A potential way to bring in new workers could be by dealing with the decadeslong decline of labor participation by prime-age men, which fell to 89.2% this May from 94.2% in May 1980. Over the same period, the participation of women of the same age rose to 77.5%, from 63.8%.
Participation by women has surged as many of them marry later, give birth to fewer children and have closer ties to the labor market when they are single, House said. And many of them have found jobs in the fast-growing healthcare sector.
Part of the difficulty in boosting the falling participation rate among prime-age men is the decline of male-dominated industries such as manufacturing, House said.

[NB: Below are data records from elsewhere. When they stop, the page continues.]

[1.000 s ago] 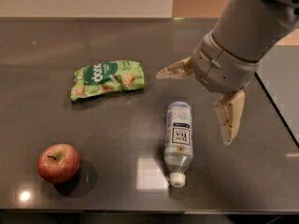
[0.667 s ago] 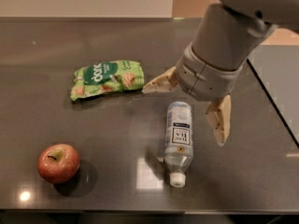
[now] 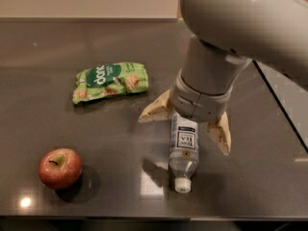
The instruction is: Place blue plastic bottle upright
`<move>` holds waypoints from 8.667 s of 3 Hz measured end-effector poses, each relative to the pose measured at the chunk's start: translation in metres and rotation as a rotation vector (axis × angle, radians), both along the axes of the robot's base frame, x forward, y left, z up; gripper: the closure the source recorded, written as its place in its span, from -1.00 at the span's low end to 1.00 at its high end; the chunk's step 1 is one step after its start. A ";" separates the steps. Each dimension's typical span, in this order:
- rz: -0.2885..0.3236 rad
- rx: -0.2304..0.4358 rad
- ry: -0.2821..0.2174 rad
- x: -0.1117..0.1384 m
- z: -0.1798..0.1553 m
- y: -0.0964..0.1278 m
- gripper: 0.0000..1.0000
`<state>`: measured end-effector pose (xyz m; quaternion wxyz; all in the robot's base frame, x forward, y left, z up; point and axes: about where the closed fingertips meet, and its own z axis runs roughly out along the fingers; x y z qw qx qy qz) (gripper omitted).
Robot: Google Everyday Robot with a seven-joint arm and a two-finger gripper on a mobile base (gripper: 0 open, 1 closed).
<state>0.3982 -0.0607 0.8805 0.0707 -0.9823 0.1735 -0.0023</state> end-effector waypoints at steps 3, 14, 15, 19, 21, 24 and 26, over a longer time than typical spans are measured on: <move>0.107 -0.062 0.001 -0.008 -0.034 -0.011 -0.78; -0.936 0.840 0.806 0.040 0.106 0.000 1.00; -0.928 0.920 0.852 0.046 0.099 -0.007 1.00; -0.912 1.116 1.020 0.059 0.075 -0.038 1.00; -0.874 1.194 1.048 0.063 0.066 -0.046 1.00; -0.852 1.226 1.062 0.070 0.051 -0.053 -0.30; -0.847 1.224 1.062 0.071 0.052 -0.049 -1.00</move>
Offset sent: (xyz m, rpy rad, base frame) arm -0.0049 -0.0171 -0.0442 -0.0798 0.0110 0.1129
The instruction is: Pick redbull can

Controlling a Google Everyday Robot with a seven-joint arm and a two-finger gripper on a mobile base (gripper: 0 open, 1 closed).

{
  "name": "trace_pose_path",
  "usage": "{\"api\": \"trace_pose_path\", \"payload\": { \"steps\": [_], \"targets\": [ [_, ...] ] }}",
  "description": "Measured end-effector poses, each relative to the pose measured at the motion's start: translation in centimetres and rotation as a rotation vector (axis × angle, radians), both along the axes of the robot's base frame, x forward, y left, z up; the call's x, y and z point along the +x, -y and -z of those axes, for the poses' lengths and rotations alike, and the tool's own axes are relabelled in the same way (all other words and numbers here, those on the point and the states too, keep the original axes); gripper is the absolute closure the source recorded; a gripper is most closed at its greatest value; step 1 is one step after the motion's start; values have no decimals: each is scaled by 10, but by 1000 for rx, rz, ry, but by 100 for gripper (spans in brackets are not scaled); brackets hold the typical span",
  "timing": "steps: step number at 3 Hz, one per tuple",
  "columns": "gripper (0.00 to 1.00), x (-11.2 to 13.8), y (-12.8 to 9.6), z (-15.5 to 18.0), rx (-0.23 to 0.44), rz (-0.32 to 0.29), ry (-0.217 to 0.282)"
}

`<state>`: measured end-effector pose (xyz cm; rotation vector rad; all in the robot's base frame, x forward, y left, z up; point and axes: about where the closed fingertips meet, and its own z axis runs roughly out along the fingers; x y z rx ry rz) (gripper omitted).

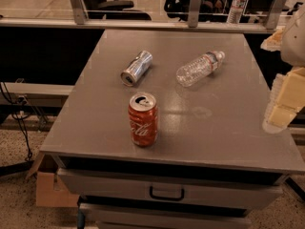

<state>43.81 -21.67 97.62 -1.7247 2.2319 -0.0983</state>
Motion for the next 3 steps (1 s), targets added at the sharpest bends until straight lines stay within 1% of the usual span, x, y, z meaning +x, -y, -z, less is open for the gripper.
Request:
{"api": "trace_pose_path", "payload": {
  "steps": [1, 2, 3],
  "targets": [
    [0, 3, -3, -2, -7, -18, 14],
    [0, 19, -17, -9, -47, -121, 73],
    [0, 37, -50, -14, -54, -285, 171]
  ]
}}
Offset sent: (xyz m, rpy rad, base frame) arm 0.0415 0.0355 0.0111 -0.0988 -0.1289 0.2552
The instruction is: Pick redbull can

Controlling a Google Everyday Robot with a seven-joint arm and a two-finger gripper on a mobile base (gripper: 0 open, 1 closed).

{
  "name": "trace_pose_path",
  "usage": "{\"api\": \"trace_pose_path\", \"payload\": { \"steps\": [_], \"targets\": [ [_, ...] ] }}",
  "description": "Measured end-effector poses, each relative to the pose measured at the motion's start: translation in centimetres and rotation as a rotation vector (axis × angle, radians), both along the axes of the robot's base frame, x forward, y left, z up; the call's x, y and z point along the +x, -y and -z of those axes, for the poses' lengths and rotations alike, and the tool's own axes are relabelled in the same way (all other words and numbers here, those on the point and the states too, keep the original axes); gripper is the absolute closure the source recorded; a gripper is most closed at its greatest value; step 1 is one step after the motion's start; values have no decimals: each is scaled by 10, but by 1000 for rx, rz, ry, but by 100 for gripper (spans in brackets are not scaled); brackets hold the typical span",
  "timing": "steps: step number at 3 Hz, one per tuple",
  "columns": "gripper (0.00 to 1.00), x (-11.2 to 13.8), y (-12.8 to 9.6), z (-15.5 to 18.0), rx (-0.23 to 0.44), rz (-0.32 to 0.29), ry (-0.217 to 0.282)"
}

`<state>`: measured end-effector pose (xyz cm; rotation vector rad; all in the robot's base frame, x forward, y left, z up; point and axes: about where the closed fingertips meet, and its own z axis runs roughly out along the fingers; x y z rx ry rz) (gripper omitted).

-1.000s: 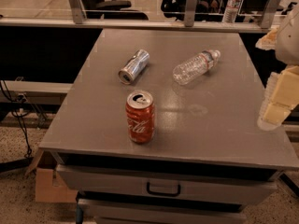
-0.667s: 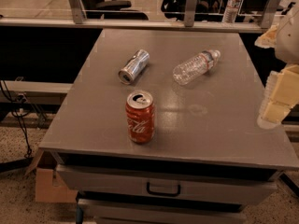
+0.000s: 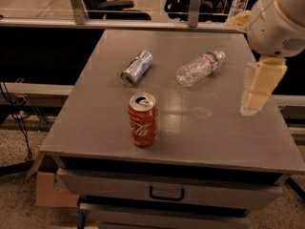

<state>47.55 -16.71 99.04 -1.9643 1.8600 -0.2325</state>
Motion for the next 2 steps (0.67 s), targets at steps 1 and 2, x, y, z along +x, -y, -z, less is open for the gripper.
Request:
{"api": "trace_pose_path", "payload": {
  "steps": [1, 2],
  "targets": [
    [0, 25, -47, -9, 29, -223, 138],
    [0, 25, -48, -10, 30, -223, 139]
  ]
}}
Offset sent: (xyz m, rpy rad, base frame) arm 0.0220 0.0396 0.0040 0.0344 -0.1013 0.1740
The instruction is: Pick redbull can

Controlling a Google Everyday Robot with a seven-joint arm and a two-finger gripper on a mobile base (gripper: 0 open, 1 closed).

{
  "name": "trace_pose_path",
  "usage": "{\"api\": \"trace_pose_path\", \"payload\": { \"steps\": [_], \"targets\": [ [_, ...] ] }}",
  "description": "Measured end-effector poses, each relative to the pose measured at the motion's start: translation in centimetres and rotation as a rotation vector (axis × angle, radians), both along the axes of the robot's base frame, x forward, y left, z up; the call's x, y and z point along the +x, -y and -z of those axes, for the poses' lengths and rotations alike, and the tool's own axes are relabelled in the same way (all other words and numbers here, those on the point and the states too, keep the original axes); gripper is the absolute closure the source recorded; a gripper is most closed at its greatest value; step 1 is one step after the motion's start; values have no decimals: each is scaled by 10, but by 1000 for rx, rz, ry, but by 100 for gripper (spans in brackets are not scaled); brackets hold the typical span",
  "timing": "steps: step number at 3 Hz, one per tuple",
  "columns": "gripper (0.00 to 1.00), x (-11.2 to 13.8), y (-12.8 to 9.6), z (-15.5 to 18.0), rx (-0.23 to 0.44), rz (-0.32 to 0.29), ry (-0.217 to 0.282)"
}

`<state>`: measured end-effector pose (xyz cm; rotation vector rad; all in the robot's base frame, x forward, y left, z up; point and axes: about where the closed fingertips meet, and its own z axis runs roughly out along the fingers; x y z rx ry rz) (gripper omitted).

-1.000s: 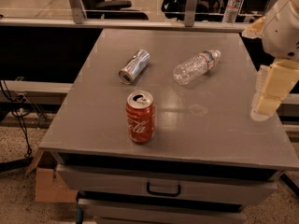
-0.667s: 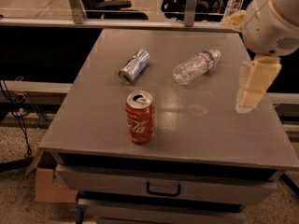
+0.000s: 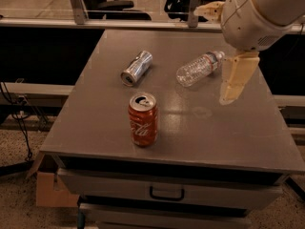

And that brings up a darkening cloud in the economy: Manufacturers shed 2,000 jobs in May.
Timothy Fiore,
who analyzes the Institute for Supply Management’s monthly survey of manufacturers, said Thursday that factory managers have concerns that order backlogs have dried up. Those backlogs are at the levels of 2009 at the time of the financial crisis. If orders don’t pick up, Fiore believes that there could be corporate restructurings, including employee cutbacks, announced in second-quarter earnings calls.
“Right now the future is very cloudy,” Fiore said of manufacturers.
But with current prime-age participation rates hovering at multidecade highs, pulling in new workers won’t be easy, and demand for them could help keep the labor market heated.